━━━━━ Material for the task

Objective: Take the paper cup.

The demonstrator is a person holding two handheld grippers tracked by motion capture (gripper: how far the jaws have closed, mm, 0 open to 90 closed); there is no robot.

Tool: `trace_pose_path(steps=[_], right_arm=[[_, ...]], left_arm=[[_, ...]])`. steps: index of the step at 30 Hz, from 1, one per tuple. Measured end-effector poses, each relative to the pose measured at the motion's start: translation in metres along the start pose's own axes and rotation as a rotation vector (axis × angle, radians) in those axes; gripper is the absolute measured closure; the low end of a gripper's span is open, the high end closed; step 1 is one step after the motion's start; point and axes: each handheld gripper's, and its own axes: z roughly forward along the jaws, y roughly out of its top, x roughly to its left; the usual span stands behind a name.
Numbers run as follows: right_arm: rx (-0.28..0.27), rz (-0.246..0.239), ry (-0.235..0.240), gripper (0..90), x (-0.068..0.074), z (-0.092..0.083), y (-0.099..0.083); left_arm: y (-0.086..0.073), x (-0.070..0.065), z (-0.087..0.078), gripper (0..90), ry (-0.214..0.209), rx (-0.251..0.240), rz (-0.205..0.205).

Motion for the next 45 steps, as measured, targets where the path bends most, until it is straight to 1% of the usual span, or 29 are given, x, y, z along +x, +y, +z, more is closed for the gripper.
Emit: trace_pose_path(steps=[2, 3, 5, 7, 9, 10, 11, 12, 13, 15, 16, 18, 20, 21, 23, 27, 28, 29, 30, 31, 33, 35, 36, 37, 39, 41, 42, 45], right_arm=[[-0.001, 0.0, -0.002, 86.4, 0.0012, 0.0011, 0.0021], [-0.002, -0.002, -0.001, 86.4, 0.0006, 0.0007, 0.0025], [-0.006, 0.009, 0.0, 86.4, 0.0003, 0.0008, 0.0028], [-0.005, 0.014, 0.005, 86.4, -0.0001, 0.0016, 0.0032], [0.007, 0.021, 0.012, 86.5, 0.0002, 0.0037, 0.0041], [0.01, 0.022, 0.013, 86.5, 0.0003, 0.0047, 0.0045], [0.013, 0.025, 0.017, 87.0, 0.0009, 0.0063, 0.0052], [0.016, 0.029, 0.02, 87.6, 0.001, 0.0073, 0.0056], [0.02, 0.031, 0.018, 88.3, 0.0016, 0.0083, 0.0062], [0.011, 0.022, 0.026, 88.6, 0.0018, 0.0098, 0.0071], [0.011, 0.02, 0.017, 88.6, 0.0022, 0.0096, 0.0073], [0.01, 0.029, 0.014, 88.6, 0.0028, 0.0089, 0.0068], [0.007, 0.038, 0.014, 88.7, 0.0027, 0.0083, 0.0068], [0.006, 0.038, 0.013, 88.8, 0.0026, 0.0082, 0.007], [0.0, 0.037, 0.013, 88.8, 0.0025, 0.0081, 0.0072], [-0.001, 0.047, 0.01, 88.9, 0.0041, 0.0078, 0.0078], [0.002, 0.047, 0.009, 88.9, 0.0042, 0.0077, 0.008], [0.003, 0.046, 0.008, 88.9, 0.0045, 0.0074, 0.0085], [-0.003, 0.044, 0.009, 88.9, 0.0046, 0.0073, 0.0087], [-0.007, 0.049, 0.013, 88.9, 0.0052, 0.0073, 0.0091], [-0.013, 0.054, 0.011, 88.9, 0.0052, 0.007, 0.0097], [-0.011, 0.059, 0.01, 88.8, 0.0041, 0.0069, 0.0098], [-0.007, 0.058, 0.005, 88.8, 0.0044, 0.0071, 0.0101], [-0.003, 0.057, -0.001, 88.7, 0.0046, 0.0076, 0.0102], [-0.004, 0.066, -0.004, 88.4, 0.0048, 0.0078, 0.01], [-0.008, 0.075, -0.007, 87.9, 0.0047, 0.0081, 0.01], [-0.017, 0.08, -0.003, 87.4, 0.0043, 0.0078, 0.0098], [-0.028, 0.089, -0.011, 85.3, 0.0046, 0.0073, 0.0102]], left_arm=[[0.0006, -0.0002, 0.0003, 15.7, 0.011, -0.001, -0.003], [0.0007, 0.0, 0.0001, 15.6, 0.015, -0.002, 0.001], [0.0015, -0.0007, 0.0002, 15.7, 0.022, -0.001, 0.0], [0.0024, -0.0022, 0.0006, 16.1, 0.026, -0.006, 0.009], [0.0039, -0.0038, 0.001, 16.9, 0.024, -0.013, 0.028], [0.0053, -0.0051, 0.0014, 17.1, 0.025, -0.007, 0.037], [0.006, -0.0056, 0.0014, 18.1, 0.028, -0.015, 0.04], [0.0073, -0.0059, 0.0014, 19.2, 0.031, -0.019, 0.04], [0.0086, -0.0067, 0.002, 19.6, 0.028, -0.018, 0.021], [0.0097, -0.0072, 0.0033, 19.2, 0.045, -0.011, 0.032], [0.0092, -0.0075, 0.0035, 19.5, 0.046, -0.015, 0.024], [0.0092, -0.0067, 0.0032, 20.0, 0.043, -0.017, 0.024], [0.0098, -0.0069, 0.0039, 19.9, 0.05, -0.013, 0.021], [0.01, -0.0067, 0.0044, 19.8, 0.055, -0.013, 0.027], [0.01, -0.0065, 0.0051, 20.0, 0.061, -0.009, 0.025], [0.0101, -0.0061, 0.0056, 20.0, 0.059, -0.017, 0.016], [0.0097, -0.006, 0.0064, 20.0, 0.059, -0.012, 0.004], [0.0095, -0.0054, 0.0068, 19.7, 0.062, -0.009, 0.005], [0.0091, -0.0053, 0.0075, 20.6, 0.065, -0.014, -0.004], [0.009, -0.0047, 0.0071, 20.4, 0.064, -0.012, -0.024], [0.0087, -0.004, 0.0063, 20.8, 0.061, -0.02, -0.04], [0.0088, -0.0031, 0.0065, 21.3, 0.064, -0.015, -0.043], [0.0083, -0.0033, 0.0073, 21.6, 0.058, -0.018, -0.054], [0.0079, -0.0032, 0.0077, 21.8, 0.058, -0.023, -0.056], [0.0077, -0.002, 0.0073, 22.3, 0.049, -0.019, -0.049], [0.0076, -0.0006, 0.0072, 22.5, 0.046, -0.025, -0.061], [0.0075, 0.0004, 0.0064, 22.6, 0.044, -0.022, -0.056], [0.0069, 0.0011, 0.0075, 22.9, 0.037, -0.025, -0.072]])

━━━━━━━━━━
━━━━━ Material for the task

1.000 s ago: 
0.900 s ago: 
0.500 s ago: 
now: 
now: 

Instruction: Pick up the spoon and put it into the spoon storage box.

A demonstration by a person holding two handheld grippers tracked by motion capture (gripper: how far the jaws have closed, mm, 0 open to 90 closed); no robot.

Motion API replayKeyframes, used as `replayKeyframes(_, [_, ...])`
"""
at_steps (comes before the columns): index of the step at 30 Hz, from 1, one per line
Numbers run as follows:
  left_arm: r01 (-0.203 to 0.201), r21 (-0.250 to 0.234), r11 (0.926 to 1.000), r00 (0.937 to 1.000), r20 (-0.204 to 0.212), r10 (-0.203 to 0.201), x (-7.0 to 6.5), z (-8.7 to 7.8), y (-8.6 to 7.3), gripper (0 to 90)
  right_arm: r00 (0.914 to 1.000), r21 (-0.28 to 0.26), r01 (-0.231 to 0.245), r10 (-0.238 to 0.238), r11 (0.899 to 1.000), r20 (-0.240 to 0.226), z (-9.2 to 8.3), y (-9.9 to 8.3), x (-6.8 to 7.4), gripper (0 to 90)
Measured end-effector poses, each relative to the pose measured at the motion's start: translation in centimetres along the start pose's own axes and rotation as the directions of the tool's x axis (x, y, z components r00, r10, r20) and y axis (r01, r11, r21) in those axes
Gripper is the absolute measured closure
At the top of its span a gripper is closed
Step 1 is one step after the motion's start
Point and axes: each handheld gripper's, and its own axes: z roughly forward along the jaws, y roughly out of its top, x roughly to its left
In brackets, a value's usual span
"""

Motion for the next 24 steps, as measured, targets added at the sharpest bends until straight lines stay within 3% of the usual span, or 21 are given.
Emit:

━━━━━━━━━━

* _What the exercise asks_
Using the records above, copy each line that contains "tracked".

* _Result for this task_
The demonstrator is a person holding two handheld grippers tracked by motion capture (gripper: how far the jaws have closed, mm, 0 open to 90 closed); there is no robot.
A demonstration by a person holding two handheld grippers tracked by motion capture (gripper: how far the jaws have closed, mm, 0 open to 90 closed); no robot.

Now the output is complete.